> _Work request_
From the data that follows, print exactly the lines starting at the one containing "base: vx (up" and ending at the one containing "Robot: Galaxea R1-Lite"; include both of them and nothing more.
════════
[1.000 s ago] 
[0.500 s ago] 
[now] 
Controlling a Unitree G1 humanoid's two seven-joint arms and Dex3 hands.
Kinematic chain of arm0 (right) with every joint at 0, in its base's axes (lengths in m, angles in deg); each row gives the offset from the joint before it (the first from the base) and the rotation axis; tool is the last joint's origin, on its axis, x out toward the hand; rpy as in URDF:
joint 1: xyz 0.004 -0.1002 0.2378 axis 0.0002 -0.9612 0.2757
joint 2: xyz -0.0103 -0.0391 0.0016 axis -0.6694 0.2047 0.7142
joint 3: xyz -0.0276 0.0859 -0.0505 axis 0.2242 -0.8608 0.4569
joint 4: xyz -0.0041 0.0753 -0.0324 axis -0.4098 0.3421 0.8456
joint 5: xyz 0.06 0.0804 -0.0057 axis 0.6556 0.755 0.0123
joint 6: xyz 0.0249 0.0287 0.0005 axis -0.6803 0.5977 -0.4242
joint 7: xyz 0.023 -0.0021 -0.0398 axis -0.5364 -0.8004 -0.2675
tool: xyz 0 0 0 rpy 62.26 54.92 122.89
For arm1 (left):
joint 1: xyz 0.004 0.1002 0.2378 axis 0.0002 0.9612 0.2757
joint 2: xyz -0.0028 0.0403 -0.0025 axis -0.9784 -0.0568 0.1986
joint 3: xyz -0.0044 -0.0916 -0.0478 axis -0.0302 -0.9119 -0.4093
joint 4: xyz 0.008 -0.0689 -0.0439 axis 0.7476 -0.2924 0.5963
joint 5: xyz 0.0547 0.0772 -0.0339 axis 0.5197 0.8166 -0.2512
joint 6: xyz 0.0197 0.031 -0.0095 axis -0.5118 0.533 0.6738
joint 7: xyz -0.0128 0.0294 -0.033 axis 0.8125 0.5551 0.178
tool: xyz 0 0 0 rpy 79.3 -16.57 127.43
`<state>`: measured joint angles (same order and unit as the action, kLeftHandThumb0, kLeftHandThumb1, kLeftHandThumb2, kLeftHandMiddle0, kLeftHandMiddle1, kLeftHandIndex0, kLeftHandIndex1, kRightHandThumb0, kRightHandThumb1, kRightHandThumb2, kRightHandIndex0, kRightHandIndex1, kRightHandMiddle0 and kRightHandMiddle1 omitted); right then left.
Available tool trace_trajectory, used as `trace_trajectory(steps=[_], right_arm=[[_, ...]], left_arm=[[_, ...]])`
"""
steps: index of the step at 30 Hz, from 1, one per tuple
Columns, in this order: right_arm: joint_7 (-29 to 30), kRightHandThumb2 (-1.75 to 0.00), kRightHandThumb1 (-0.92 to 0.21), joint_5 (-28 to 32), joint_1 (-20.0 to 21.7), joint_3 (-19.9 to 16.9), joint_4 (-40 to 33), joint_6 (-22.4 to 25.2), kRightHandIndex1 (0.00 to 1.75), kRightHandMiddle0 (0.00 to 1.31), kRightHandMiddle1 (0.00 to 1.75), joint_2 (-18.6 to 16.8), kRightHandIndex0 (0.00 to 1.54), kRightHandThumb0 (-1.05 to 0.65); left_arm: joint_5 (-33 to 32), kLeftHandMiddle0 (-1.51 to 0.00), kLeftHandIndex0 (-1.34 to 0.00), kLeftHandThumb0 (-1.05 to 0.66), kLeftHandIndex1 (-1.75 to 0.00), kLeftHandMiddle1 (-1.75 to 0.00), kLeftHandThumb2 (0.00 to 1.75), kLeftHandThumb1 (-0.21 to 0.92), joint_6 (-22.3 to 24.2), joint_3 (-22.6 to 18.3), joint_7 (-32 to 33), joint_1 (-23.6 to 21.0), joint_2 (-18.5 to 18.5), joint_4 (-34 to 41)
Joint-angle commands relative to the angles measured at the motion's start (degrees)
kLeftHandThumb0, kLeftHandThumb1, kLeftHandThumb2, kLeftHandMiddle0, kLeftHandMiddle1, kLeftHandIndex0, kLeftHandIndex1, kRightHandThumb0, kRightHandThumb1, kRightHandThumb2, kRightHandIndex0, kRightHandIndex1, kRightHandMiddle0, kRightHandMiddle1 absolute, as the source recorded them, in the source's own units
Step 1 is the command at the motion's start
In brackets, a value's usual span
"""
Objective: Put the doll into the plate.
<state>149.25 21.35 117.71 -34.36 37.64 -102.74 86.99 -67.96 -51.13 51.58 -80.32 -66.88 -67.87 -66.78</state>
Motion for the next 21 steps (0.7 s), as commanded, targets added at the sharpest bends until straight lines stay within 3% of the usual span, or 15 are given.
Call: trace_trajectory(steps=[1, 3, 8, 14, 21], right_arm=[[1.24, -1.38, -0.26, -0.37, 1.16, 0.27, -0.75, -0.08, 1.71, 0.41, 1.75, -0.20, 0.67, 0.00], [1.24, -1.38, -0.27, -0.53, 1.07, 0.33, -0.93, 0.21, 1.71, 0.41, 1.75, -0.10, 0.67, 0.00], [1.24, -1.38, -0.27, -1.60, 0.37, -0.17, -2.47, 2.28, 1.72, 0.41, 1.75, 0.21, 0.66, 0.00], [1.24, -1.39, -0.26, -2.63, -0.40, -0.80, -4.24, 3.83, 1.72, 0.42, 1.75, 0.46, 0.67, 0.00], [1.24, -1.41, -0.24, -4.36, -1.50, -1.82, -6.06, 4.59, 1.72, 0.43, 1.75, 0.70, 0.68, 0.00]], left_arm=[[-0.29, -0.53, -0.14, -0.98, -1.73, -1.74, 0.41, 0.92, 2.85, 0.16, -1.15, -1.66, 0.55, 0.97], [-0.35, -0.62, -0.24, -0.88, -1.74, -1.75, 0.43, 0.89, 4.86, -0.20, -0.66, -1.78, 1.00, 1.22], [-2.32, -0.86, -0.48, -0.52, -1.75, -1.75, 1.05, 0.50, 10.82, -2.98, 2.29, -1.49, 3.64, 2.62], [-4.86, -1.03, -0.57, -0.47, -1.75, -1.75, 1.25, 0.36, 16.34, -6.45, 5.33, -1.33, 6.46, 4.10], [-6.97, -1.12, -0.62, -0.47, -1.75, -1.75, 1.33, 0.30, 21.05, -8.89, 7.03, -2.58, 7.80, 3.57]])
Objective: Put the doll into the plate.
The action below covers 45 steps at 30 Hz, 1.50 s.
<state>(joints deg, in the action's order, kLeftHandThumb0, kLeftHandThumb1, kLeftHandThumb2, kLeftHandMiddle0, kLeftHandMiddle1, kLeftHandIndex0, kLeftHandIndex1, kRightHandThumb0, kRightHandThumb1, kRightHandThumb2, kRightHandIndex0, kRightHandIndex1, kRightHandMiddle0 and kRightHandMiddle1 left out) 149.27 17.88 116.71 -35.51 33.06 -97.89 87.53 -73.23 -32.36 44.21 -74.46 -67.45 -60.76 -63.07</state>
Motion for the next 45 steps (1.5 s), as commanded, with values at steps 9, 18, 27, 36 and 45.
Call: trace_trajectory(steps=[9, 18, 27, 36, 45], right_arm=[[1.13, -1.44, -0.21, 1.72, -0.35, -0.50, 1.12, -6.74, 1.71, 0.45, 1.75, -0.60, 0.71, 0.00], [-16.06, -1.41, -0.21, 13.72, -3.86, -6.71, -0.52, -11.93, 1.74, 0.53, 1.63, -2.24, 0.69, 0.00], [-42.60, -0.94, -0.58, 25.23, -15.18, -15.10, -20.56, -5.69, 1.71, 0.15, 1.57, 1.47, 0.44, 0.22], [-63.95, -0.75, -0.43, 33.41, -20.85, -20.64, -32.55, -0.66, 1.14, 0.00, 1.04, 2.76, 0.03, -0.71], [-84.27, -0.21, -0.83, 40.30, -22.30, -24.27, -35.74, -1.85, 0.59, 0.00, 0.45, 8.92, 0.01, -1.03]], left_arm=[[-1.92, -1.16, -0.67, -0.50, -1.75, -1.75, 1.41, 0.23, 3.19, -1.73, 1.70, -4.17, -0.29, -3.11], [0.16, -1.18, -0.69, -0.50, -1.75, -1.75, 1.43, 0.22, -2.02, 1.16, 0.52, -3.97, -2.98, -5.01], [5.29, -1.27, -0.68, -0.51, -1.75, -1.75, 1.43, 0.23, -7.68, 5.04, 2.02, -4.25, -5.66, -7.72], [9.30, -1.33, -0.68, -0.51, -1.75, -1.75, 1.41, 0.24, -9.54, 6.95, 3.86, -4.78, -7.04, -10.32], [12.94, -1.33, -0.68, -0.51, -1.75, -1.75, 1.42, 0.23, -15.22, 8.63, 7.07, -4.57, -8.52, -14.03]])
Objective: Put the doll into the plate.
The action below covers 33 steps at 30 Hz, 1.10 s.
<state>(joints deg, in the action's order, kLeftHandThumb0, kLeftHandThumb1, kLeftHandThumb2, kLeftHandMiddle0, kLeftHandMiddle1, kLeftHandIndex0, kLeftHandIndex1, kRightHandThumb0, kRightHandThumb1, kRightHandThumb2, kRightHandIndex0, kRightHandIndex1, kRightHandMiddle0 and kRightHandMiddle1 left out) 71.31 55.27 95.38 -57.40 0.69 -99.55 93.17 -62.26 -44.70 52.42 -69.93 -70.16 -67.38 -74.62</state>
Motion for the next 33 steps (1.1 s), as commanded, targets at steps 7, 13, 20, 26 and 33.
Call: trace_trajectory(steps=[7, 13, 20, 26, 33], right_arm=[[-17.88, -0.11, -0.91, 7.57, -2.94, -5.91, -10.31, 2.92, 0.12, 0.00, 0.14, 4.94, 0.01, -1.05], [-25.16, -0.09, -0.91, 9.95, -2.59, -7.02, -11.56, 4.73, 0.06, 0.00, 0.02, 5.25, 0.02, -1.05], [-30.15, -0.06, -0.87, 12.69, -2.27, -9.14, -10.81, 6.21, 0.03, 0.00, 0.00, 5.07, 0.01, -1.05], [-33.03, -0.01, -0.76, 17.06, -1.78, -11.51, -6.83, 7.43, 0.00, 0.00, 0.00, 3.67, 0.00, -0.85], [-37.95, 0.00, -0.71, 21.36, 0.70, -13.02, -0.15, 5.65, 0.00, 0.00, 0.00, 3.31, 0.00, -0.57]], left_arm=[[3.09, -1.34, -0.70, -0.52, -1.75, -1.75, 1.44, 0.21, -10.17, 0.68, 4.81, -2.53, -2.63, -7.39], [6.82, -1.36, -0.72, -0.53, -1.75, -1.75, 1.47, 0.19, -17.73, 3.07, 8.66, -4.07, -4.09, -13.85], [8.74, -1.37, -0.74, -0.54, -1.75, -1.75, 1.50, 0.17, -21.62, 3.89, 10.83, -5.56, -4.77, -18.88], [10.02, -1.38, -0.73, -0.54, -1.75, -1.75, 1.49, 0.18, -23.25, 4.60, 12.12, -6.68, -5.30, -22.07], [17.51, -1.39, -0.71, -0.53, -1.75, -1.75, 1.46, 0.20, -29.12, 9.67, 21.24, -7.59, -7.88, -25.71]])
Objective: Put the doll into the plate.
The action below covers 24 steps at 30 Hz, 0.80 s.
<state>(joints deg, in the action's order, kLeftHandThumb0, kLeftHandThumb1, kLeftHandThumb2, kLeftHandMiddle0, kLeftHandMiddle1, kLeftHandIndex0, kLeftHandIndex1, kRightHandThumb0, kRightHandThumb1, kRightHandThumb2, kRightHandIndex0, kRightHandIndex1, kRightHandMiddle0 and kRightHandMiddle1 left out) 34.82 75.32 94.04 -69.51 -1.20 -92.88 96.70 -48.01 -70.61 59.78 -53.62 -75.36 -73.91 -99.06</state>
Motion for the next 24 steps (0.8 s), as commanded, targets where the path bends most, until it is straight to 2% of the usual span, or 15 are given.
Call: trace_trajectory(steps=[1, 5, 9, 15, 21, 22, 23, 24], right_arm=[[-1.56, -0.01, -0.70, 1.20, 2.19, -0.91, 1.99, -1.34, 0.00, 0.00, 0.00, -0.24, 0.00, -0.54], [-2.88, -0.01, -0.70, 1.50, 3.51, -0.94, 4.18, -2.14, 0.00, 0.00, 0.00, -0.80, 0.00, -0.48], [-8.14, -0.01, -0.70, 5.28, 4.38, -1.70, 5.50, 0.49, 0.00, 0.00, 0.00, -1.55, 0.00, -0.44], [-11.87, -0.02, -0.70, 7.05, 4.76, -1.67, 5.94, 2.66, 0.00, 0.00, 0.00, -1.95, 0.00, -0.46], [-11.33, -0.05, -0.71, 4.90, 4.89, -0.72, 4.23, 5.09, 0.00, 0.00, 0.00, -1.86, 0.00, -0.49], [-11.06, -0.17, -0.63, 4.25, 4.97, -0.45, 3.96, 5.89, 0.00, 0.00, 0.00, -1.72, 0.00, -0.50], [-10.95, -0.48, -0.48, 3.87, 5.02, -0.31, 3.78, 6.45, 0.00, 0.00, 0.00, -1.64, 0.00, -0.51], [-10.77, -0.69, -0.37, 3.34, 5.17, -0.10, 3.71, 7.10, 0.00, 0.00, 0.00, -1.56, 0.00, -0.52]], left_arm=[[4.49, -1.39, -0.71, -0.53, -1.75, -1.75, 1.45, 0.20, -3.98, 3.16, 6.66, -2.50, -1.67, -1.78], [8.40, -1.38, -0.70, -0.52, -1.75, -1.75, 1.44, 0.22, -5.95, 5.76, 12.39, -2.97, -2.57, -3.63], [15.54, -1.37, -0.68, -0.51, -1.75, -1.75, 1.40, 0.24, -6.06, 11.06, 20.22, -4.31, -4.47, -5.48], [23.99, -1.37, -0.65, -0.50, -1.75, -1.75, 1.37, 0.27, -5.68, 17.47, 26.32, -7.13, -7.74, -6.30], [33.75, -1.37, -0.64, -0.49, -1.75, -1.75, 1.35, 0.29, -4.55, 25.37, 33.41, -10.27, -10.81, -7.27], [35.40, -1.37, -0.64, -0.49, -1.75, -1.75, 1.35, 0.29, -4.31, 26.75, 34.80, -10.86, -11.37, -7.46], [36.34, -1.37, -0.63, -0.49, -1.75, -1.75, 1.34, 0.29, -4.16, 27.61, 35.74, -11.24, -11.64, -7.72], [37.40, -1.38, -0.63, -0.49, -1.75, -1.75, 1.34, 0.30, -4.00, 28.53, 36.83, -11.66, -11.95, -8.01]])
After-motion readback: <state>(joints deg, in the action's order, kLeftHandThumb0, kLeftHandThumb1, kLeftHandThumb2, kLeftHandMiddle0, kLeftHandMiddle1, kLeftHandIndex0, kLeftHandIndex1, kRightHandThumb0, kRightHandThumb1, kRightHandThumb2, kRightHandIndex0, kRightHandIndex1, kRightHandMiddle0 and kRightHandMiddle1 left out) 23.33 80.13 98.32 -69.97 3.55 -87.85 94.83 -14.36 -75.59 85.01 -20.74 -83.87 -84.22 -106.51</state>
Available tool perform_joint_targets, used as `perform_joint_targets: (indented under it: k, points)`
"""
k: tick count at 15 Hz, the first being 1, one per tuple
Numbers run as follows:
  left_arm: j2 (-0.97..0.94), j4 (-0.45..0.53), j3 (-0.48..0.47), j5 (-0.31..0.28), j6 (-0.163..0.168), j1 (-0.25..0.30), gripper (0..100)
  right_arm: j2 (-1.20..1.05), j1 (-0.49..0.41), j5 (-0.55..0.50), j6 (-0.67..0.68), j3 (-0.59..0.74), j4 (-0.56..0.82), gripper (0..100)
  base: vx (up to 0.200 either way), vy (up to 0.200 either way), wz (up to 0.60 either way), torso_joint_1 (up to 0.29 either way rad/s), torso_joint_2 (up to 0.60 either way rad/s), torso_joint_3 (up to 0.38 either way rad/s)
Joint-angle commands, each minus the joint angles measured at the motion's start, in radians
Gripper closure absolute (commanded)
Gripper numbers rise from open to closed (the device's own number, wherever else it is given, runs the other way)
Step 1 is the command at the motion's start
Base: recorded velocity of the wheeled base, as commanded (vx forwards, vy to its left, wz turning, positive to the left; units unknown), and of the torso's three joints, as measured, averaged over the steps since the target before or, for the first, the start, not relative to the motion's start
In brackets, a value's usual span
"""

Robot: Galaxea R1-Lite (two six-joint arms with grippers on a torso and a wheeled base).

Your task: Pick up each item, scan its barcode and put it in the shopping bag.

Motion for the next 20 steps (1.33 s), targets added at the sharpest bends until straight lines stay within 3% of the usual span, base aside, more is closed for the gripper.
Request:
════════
> _Reply to the task_
  base: vx (up to 0.200 either way), vy (up to 0.200 either way), wz (up to 0.60 either way), torso_joint_1 (up to 0.29 either way rad/s), torso_joint_2 (up to 0.60 either way rad/s), torso_joint_3 (up to 0.38 either way rad/s)
Joint-angle commands, each minus the joint angles measured at the motion's start, in radians
Gripper closure absolute (commanded)
Gripper numbers rise from open to closed (the device's own number, wherever else it is given, runs the other way)
Step 1 is the command at the motion's start
Base: recorded velocity of the wheeled base, as commanded (vx forwards, vy to its left, wz turning, positive to the left; units unknown), and of the torso's three joints, as measured, averaged over the steps since the target before or, for the first, the start, not relative to the motion's start
In brackets, a value's usual span
"""

Robot: Galaxea R1-Lite (two six-joint arms with grippers on a torso and a wheeled base).

This concludes the response to the exercise.